My son called to me in tears from his bed just now. (he actually does that alot- he gets the blues at night. He's always been that way.)
He is sad that he has never had a brother or sister to play with or talk to at night in bed, or get into mischief with. (well, he didn't say that part, but I know that would be inevitable!)
It breaks my heart to hear him say that. There is absolutely nothing I can do to change the situation right now. It's out of my hands!
A lot of things are out of my hands right now, which is probably the best place for them to be. I know Heavenly Father makes better decisions than I would. I know He sees the big picture. While we sit down here and throw our little "I want, I want..." tantrums, He sits quietly up there and says, "Just be patient!"

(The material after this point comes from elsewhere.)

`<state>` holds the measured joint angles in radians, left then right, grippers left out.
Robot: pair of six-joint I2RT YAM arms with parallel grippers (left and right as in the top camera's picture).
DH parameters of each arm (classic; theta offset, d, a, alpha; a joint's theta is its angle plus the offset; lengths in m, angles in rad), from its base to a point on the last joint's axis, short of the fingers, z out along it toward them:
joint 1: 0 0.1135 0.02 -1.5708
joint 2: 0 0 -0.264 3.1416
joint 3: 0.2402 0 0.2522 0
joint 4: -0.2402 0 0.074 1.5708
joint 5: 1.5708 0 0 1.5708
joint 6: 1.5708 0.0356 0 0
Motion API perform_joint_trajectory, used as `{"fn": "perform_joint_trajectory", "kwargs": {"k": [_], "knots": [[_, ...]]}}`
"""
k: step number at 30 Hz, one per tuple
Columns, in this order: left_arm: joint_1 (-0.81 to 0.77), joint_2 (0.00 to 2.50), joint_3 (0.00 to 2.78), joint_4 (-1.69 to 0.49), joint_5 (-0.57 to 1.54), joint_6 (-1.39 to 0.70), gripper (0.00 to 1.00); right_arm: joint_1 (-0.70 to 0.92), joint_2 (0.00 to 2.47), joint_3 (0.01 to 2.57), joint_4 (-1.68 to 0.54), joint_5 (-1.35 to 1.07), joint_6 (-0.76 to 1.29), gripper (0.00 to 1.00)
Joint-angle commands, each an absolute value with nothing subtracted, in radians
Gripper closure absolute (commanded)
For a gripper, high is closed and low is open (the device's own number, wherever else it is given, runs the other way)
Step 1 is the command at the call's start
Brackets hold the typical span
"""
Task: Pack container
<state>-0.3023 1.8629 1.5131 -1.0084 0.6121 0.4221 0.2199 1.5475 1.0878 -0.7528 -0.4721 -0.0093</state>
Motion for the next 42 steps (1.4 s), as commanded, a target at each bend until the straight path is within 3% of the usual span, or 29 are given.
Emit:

I don't know when or if he will ever get a brother or sister to play with. I don't know if we'll ever move out of this little house. I don't know what is going to happen this week, or the next, or the next. But I know it's all in good hands, and I just need to trust in that.
Top Heavy
1 week ago
2 comments:
Thanks for this post. It's something I need to hear on a regular basis, too. Love you, cousin!
Thanks for that. I love real posts. It reminds me that everyone is fighting their fight. Hang in there Erin.
As far as the small house thing, I have to say I yearn for my Elgin Ave home. I miss it's sweet simplicity. Most important, I miss the people around it. :) Living in a different neighborhood has its quirks too.